By Brenton L. Delp
Two of the most important words for understanding philosophy, religion, psychology, and the modern condition are also two of the easiest to pass over too quickly: mediation and reflexivity. Both words name movements of consciousness. Both describe the way human beings come into relation with reality, with meaning, with themselves, and with whatever they take to be ultimate. Yet they do not mean the same thing. Mediation names the between through which something is encountered. Reflexivity names the movement by which consciousness bends back upon itself and becomes an object to itself.
At its simplest, mediation means that something is not encountered immediately, but through a middle term, process, image, symbol, concept, institution, ritual, language, or relationship. The opposite of mediation is immediacy. To encounter something immediately would mean to encounter it without distance, without interpretation, without symbol, without representation, without a “through.” Yet human beings rarely, if ever, inhabit such pure immediacy. We do not simply meet the world. We meet the world as already interpreted, named, symbolized, remembered, imagined, and historically shaped.

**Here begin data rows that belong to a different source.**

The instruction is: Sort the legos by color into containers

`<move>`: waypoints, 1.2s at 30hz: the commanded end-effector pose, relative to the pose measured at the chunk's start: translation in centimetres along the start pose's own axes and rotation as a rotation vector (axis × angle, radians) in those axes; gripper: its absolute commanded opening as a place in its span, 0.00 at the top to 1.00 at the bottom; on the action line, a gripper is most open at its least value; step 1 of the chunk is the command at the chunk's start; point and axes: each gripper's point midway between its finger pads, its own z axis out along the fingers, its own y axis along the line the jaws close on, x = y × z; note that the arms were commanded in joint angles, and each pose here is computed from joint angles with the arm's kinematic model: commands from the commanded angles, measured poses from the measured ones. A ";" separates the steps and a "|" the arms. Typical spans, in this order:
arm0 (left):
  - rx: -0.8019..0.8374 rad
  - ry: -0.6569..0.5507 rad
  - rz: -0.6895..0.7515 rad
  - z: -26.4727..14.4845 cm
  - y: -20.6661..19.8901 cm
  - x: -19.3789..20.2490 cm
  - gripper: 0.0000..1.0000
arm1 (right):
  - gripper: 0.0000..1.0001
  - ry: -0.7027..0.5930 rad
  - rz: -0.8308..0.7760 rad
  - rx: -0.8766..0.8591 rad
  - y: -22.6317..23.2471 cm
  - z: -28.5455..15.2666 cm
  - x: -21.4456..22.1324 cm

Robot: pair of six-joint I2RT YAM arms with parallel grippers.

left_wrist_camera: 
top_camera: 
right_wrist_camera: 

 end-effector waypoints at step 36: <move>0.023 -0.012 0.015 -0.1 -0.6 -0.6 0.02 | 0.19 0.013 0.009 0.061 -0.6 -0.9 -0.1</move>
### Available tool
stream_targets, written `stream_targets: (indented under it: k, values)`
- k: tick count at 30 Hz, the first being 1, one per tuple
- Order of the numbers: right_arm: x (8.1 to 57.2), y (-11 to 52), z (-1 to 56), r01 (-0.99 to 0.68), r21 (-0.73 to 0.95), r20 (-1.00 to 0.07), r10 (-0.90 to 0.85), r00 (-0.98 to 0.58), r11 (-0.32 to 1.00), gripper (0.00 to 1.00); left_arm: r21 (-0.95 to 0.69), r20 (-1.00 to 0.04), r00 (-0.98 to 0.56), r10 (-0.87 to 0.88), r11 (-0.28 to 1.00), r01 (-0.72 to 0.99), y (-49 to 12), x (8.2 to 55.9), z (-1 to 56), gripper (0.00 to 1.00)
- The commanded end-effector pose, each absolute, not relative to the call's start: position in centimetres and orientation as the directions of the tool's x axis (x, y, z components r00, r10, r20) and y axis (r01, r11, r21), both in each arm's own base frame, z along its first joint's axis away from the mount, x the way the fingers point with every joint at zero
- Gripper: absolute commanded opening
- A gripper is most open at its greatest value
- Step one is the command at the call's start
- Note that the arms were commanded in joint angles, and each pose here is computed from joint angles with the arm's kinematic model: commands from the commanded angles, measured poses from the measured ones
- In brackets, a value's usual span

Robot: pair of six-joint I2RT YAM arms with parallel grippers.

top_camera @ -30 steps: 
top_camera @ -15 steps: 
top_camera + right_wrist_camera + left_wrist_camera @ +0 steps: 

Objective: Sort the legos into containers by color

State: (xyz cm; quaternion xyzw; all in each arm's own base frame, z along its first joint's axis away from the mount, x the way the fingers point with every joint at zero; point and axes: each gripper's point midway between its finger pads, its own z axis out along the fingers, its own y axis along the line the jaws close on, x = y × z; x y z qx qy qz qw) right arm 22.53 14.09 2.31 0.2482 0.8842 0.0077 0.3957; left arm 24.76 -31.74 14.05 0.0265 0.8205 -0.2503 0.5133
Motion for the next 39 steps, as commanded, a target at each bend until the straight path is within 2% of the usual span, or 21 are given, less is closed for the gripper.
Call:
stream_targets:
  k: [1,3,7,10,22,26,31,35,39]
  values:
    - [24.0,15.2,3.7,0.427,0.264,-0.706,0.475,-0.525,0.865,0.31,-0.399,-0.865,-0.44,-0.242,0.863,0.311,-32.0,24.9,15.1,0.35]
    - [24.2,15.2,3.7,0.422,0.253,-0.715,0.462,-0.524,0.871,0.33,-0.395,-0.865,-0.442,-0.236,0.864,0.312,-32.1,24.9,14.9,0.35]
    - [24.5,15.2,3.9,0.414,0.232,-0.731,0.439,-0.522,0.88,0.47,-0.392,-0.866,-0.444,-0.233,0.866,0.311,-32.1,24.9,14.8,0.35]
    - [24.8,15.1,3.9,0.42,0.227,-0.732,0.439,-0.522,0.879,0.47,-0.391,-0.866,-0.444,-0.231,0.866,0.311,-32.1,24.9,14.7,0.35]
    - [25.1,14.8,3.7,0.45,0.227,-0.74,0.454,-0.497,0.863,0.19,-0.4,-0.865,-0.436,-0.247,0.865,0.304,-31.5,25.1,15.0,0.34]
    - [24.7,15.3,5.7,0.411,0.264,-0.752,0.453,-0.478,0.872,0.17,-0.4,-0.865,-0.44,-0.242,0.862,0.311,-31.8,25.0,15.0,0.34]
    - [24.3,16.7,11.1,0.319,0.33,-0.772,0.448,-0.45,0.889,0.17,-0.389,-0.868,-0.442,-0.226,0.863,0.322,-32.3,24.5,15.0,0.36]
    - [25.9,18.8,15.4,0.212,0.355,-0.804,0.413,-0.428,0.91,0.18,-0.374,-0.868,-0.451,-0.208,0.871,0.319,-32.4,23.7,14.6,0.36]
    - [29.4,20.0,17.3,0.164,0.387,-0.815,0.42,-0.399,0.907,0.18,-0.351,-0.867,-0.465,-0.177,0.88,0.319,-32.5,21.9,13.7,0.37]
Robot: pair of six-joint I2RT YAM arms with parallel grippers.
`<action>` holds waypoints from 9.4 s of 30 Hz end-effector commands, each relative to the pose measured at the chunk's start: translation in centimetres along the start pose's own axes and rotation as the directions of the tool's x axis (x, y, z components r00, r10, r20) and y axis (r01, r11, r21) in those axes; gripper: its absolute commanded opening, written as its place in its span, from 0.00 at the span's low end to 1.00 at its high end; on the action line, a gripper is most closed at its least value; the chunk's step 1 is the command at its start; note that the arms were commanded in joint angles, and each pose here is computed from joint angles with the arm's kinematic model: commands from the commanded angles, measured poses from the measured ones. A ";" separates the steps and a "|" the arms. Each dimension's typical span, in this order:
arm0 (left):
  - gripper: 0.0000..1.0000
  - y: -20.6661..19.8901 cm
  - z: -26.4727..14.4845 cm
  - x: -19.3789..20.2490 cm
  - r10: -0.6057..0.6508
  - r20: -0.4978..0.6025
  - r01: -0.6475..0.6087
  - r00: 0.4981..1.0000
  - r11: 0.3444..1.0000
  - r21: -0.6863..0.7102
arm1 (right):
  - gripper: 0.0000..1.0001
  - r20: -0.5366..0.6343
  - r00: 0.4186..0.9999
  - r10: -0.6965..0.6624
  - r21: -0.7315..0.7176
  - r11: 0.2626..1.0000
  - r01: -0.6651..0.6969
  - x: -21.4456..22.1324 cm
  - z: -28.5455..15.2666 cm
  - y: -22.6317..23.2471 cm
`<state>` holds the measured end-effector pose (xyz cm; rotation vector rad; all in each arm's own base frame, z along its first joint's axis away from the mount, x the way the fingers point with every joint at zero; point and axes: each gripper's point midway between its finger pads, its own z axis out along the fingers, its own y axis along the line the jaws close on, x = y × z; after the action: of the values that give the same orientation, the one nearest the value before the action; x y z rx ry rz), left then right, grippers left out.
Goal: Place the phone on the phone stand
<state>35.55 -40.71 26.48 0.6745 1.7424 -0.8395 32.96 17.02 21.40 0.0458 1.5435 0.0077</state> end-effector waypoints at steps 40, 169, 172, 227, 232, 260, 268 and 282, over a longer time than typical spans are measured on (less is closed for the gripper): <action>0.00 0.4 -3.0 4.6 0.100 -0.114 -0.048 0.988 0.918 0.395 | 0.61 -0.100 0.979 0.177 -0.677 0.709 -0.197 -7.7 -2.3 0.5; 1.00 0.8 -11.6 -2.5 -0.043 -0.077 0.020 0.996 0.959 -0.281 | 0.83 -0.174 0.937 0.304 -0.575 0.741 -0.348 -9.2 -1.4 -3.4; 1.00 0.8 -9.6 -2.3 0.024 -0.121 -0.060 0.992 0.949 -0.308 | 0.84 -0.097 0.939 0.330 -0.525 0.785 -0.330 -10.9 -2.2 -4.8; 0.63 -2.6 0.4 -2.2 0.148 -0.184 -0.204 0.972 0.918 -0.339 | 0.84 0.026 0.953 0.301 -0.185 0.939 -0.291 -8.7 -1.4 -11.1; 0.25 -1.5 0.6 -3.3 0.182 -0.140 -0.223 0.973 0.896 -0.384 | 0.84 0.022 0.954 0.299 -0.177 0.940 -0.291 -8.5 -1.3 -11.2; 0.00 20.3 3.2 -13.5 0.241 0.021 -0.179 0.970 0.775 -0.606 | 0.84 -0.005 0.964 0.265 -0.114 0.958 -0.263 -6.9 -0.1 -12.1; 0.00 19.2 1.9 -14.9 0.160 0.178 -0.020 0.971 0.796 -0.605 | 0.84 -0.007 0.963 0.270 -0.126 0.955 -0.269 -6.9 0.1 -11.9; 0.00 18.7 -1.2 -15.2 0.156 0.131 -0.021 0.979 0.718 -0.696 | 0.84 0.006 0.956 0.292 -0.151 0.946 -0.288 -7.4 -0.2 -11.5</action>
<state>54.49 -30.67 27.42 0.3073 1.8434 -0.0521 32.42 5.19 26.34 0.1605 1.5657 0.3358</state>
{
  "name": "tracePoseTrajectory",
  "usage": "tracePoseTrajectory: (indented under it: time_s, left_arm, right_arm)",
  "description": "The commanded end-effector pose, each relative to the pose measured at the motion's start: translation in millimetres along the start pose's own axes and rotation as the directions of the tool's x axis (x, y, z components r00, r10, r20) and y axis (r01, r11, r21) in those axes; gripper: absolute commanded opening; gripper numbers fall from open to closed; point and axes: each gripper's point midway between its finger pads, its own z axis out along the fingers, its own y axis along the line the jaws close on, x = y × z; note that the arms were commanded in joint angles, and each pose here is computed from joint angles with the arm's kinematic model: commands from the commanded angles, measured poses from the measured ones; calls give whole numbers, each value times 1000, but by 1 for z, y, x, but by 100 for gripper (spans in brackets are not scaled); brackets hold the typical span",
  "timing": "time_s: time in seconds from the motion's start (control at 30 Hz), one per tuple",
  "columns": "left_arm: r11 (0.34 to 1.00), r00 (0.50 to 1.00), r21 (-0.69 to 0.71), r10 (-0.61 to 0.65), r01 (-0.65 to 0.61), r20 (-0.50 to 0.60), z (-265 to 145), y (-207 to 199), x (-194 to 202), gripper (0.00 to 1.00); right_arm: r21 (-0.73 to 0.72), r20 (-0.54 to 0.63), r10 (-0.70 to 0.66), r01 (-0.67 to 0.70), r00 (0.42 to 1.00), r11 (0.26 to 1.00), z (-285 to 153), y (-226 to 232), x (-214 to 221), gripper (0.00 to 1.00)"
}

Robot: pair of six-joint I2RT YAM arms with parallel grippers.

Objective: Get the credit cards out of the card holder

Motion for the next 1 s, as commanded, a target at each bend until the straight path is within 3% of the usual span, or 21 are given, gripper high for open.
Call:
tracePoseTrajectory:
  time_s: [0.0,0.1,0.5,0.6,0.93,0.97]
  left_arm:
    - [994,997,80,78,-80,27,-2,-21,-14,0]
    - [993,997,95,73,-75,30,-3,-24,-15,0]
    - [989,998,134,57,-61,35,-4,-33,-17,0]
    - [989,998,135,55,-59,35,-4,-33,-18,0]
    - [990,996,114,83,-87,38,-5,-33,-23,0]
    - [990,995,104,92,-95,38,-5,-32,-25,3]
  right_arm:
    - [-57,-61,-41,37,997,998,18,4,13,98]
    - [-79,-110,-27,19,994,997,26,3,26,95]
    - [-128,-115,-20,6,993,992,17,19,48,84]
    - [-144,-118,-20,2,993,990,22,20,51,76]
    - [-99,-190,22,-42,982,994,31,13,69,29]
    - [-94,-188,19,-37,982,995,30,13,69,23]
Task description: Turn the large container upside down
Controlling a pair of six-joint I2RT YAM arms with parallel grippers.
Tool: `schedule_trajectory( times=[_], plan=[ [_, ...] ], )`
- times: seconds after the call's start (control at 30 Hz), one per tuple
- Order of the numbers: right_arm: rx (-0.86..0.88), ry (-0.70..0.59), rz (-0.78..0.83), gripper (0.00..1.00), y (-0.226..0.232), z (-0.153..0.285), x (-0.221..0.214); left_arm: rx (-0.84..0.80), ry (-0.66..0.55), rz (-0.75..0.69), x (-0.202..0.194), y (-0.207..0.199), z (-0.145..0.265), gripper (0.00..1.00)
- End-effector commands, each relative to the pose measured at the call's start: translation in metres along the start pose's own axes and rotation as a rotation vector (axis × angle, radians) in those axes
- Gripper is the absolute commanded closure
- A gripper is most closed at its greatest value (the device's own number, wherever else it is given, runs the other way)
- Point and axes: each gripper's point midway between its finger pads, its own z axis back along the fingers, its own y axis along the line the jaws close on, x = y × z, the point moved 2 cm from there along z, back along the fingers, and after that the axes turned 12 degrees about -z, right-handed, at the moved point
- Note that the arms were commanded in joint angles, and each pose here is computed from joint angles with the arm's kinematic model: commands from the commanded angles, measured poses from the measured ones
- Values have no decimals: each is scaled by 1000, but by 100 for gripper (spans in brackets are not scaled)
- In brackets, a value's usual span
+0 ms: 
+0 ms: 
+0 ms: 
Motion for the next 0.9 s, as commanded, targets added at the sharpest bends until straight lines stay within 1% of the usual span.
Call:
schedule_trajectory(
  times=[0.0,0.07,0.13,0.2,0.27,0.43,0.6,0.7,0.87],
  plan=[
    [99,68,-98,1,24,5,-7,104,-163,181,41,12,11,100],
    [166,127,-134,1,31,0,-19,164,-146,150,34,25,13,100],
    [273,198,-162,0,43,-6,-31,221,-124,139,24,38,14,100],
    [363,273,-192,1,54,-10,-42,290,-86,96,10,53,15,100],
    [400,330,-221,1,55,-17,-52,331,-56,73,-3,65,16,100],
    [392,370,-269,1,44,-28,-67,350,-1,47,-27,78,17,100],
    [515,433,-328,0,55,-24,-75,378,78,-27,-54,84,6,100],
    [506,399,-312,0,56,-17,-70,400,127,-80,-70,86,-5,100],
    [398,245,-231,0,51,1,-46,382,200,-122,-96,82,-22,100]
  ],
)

A simple example can clarify the point. If I stand before a mountain and see it with my own eyes, the experience appears immediate. The mountain is there, and I am here. But even this apparently direct experience is not free from mediation. I see the mountain through language, memory, bodily perception, cultural associations, prior images, and perhaps religious or aesthetic meanings. If I see the same mountain through a photograph, a map, a geological description, a travel story, or someone else’s account, the mediation is more obvious. I reach the mountain through something else. But philosophy presses the matter further. Even my most direct experience is shaped by conditions that make experience possible.
This is one of the decisive insights of modern philosophy. Kant argued that we do not know things simply as they are in themselves. We know them as they appear to us through the forms of intuition and the categories of understanding that structure experience.¹ Space, time, causality, substance, relation, and unity are not merely objects we discover lying outside us. They are part of the very structure through which experience becomes intelligible. In this sense, consciousness is not a passive window through which the world simply passes. Consciousness mediates the world. It organizes, forms, receives, and structures what can appear.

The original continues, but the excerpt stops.